* _Supplied information_:
________________________

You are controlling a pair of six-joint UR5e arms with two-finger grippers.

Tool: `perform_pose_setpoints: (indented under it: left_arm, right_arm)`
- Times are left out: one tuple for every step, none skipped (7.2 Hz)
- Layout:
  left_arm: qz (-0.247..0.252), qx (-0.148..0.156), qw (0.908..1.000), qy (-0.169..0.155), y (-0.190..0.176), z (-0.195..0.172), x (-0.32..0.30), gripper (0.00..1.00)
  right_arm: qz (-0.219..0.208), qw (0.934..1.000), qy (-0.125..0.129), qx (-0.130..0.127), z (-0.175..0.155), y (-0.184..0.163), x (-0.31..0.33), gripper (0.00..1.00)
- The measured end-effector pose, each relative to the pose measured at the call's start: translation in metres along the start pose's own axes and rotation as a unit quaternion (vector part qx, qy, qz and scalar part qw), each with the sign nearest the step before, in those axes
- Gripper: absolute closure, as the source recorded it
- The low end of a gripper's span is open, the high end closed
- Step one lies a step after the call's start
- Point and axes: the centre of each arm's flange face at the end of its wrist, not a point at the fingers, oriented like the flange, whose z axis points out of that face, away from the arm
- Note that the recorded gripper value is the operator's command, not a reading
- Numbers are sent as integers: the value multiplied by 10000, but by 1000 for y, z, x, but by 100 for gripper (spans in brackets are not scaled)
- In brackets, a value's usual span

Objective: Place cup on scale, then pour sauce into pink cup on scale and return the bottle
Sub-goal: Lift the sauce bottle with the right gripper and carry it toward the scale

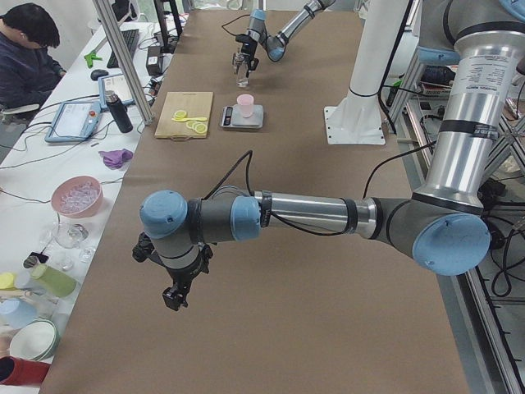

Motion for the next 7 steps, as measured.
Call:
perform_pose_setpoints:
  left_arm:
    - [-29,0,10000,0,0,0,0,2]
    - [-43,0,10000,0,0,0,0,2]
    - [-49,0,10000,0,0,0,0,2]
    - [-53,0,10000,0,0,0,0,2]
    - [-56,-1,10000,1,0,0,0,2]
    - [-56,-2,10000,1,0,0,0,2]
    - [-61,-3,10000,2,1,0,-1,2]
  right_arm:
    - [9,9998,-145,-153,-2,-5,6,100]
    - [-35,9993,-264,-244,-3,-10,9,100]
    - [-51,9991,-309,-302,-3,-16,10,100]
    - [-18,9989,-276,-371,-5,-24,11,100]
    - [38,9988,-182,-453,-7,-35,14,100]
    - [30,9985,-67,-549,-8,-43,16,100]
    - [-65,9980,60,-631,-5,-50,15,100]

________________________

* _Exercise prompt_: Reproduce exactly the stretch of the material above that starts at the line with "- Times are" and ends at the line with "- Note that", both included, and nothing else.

* _Result of this task_:
- Times are left out: one tuple for every step, none skipped (7.2 Hz)
- Layout:
  left_arm: qz (-0.247..0.252), qx (-0.148..0.156), qw (0.908..1.000), qy (-0.169..0.155), y (-0.190..0.176), z (-0.195..0.172), x (-0.32..0.30), gripper (0.00..1.00)
  right_arm: qz (-0.219..0.208), qw (0.934..1.000), qy (-0.125..0.129), qx (-0.130..0.127), z (-0.175..0.155), y (-0.184..0.163), x (-0.31..0.33), gripper (0.00..1.00)
- The measured end-effector pose, each relative to the pose measured at the call's start: translation in metres along the start pose's own axes and rotation as a unit quaternion (vector part qx, qy, qz and scalar part qw), each with the sign nearest the step before, in those axes
- Gripper: absolute closure, as the source recorded it
- The low end of a gripper's span is open, the high end closed
- Step one lies a step after the call's start
- Point and axes: the centre of each arm's flange face at the end of its wrist, not a point at the fingers, oriented like the flange, whose z axis points out of that face, away from the arm
- Note that the recorded gripper value is the operator's command, not a reading

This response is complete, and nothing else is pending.